Id. Keiland principal/president Keith DuRousseau testified that he drafted the changes to Section 9, with the intent that the contract would only convert to cost-plus compensation for work completed after the notice of termination. Tr., pp. 24-27. He also testified that he intended for the compensation term to mirror that in Section 10, allowing for Keiland to be compensated on a cost-plus basis of twenty-one percent. Id. at 32-33. David Hafner, vice president of contracts for Weeks, testified that he signed the Keiland subcontract on behalf of Weeks and participated in the negotiations. Id. at 53-54. He saw the changes made by Keiland to Section 9 and interpreted them as converting all work under the subcontract as reimbursable on a cost-plus basis of 21 percent in the event of a termination for convenience. Id. at 55.

Weeks terminated the subcontract for convenience “effective immediately” via email sent on March 18, 2020. Doc. 87, att. 3. In that email it instructed that Keiland's work under the subcontract would be completed by another subcontractor and that Keiland should not report to the job site tomorrow. Id. The parties dispute the amount of work completed up to that date. In an undated follow-up termination letter, sent on March 20, Weeks responded to an email from Keiland from the previous day that is not in evidence by stating that the decision to terminate Keiland “was based on various reasons and was not a decision taken lightly by Weeks.” Doc. 87, att. 4. Weeks then reprinted Keiland's obligations under Section 9 of the subcontract and stated, in relevant part:

Additionally, Keiland is entitled to recover the actual and necessary expenses for (a) Work performed through the date of termination; and (b) withdrawal from the project site. Please gather this information, along with all supporting documentation, and submit your cost proposal to [Weeks] by April 3, 2020. In addition, Keiland is entitled to a markup of twenty-one percent (21%) of the costs included in “(a)” above.
As you've indicated in your referenced email, it was [Week's] responsibility to provide the embeds for the project. You also assert that [Weeks] did not provide the embeds in a timely manner. As [Weeks] has stated already, if Keiland feels they were delayed due to a lack of said materials, and if Keiland provides appropriate documentation of such delays including resulting reasonable associated costs, [Weeks] is willing to include such costs in “(a)” above.
Doc. 87, att. 4; see doc. 88, att. 1 (providing date letter was sent).

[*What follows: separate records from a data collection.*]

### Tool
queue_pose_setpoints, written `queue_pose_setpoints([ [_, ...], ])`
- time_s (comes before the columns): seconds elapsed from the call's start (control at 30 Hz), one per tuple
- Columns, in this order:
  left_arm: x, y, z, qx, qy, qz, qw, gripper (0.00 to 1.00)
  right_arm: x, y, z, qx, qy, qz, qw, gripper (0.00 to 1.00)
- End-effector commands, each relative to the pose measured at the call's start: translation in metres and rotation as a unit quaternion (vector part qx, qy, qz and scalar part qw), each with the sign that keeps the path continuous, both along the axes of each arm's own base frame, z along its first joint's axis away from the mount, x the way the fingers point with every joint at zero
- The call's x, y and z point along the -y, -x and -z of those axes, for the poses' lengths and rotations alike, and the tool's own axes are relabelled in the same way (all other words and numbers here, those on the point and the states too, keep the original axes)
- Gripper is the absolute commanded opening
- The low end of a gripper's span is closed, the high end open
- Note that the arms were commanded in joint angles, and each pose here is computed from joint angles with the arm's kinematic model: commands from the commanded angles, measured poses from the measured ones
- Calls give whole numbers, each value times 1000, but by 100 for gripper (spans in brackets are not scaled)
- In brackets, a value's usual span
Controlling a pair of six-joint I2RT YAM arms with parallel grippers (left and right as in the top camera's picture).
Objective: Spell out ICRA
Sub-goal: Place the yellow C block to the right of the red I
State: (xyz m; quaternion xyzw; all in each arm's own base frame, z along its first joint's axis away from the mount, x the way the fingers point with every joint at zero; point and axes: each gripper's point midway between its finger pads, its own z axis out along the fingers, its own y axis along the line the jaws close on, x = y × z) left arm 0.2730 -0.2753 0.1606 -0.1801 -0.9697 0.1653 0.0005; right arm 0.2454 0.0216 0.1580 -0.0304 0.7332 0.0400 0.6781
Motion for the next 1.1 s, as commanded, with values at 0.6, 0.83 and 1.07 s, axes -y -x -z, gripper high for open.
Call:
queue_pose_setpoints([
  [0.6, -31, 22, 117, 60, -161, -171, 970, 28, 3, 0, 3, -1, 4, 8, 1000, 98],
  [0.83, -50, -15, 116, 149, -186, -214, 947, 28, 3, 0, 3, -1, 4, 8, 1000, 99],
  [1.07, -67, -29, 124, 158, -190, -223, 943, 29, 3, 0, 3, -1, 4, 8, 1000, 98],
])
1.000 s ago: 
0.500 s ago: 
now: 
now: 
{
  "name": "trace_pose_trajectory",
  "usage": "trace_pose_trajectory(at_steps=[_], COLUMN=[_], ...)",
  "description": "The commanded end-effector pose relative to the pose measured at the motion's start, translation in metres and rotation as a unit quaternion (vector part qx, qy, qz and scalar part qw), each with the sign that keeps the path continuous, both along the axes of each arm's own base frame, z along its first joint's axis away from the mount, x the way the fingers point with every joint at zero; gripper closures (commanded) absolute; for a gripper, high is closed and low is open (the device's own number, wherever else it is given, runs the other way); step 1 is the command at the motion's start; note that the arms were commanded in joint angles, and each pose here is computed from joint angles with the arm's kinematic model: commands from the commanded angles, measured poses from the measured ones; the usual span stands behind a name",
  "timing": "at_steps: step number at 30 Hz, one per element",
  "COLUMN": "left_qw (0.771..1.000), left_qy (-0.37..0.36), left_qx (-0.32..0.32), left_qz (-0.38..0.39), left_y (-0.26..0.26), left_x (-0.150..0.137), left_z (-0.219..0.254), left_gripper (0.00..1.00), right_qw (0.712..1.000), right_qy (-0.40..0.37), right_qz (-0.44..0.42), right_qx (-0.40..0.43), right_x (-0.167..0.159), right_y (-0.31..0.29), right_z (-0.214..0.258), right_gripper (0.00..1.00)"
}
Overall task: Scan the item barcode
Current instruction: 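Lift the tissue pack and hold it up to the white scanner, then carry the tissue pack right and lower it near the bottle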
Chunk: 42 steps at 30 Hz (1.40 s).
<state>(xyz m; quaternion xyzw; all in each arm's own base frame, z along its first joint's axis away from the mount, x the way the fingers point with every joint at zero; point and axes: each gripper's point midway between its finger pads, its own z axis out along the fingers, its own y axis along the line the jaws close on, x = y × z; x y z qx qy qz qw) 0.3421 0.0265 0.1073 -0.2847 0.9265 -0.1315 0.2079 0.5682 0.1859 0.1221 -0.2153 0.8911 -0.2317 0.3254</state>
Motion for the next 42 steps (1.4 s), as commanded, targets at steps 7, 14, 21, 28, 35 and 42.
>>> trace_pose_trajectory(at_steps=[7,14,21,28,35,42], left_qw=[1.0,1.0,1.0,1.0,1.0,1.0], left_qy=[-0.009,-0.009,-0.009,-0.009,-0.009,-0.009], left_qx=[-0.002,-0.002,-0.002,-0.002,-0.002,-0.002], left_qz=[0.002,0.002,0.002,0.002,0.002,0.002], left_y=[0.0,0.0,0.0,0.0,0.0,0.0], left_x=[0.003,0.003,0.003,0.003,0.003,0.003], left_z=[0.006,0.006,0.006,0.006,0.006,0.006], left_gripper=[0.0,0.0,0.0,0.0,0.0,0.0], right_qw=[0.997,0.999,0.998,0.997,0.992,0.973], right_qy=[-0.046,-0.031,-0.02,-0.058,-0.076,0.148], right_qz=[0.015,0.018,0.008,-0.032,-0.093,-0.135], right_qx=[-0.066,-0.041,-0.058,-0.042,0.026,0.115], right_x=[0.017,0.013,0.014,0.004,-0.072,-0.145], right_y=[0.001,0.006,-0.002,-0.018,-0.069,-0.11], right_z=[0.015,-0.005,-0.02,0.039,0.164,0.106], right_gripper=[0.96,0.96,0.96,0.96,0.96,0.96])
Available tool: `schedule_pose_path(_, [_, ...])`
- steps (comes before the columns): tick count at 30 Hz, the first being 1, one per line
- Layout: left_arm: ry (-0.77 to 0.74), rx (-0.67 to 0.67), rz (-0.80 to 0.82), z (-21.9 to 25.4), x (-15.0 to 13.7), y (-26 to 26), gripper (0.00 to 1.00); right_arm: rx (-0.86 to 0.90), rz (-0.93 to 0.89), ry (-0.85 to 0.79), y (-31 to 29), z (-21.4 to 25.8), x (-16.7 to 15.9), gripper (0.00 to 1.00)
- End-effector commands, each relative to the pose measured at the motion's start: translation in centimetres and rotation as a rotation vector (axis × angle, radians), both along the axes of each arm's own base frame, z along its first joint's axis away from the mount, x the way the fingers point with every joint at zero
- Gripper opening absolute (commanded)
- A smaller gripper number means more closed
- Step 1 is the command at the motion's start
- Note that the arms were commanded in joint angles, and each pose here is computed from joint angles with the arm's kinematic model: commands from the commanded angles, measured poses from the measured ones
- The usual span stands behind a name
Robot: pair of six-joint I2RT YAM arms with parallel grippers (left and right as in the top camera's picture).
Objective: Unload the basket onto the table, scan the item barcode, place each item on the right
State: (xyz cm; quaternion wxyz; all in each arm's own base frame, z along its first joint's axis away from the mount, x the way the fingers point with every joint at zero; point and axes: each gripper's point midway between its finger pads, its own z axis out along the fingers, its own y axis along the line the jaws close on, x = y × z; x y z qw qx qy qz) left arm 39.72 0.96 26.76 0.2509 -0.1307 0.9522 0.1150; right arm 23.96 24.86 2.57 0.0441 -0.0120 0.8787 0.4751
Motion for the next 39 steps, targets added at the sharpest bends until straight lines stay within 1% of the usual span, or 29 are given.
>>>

Email exchanges between the parties followed, with Keiland inquiring about the status of its outstanding payment applications for work completed up to the date of termination. Doc. 88, att. 1. Through these exchanges, which occurred in March and April of 2020, the parties made their respective interpretations of the compensation terms of Section 9, as outlined above, clear. See id. Debates over the compensation terms and payment applications already submitted continued through early May 2020. Doc. 88, atts. 2 & 3. Keiland then filed this suit in state court on May 13, 2020. Doc. 1, att. 1.

B. Law & Application

Under Erie Railroad Co. v. Tompkins, 304 U.S. 64 (1938), a federal court sitting in diversity jurisdiction applies the substantive law of the forum state. Cates v. Sears, Roebuck & Co., 928 F.2d 679, 687 (5th Cir. 1991). Louisiana law provides that a contract is read for its plain meaning and operates as the law between the parties. In re Liljeberg Enterprises, Inc., 304 F.3d 410, 439 (5th Cir. 2002). “[W]hen the words of a contract are clear and explicit and lead to no absurd consequences, no further interpretation may be made in search of the parties' intent.” Apache Deepwater, LLC v. W&T Offshore, Inc., 930 F.3d 647, 656 (5th Cir. 2019) (internal quotations and alterations omitted). This rule “does not allow the parties to create an ambiguity where none exists and does not authorize courts to create new contractual obligations where the language of the written document clearly expresses the intent of the parties.” Omnitech Intern., Inc. v. Clorox Co., 11 F.3d 1316, 1326 (5th Cir. 1994). Additionally, “[e]ach provision in a contract must be interpreted in light of the other provisions so that each is given the meaning suggested by the contract as a whole.” La. Civ. Code art. 2050.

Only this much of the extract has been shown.